Every year across Japan, people line up at Kentucky Fried Chicken joints to place their orders for Christmas dinner.
The yearly ad campaigns and meal ordering have made KFC part of Japan’s holiday season.
This Twitter user writes, “If we’re talking Japanese Christmas, it’s gotta be KFC!” Of course, not everyone eats KFC at Christmas in Japan (not everyone celebrates Christmas!), but the fast food chain has become inseparable from the day.
Kentucky Fried Chicken has been in Japan still the 1970s, and people in Japan love its chicken. But why is there this connection between KFC and Christmas? In many countries, Christmas evokes images of a home-cooked meal—not fast food! But Christmas, while celebrated, is not a national holiday in Japan.
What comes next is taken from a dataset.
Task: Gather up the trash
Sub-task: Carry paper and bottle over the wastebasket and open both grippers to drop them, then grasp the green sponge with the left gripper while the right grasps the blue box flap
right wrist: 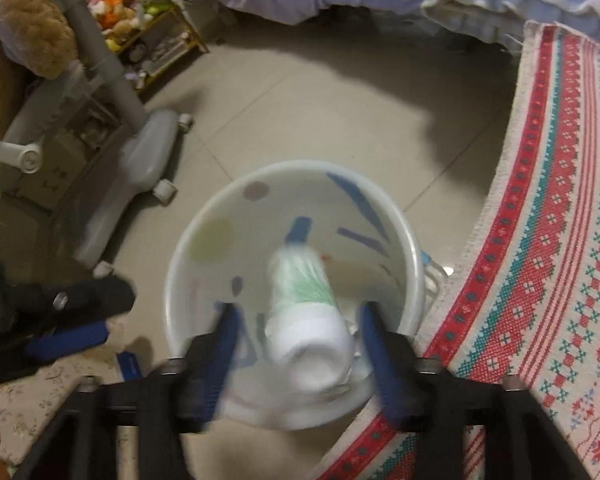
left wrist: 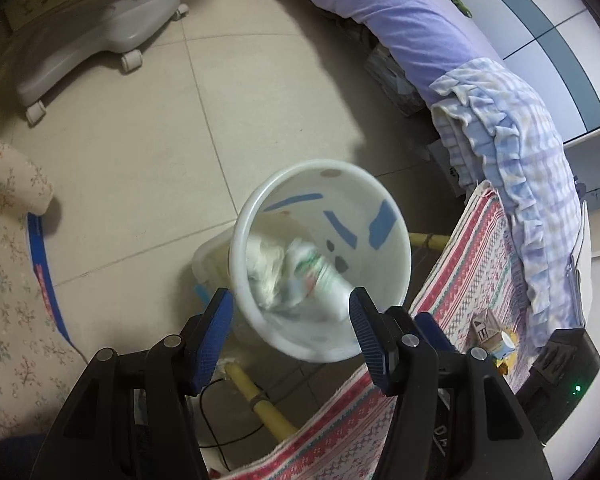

According to one explanation, the reason is that foreign tourists in Japan during Christmas couldn’t find turkey, so they went to KFC. I’m not so sure about that, because roast beef, another popular Christmas meal, is easily found.
The official explanation from KFC is that a Christian kindergarten in Japan wanted to order KFC for its kiddy Christmas party. The school reportedly asked the KFC shop manager to dress up as Santa Claus for the party. He agreed, appearing at the party in full Santa gear, saying, “Merry Christmas,” to the children’s delight. According to KFC, gradually, more and more schools ordered KFC for their holiday parties, and in 1974, KFC held its first special Christmas meal campaign. Decades later, KFC’s Christmas has become an annual mainstay, with people growing up eating the fried chicken during the holidays and naturally associating it with Christmas.
And this year, like every year, expect lines.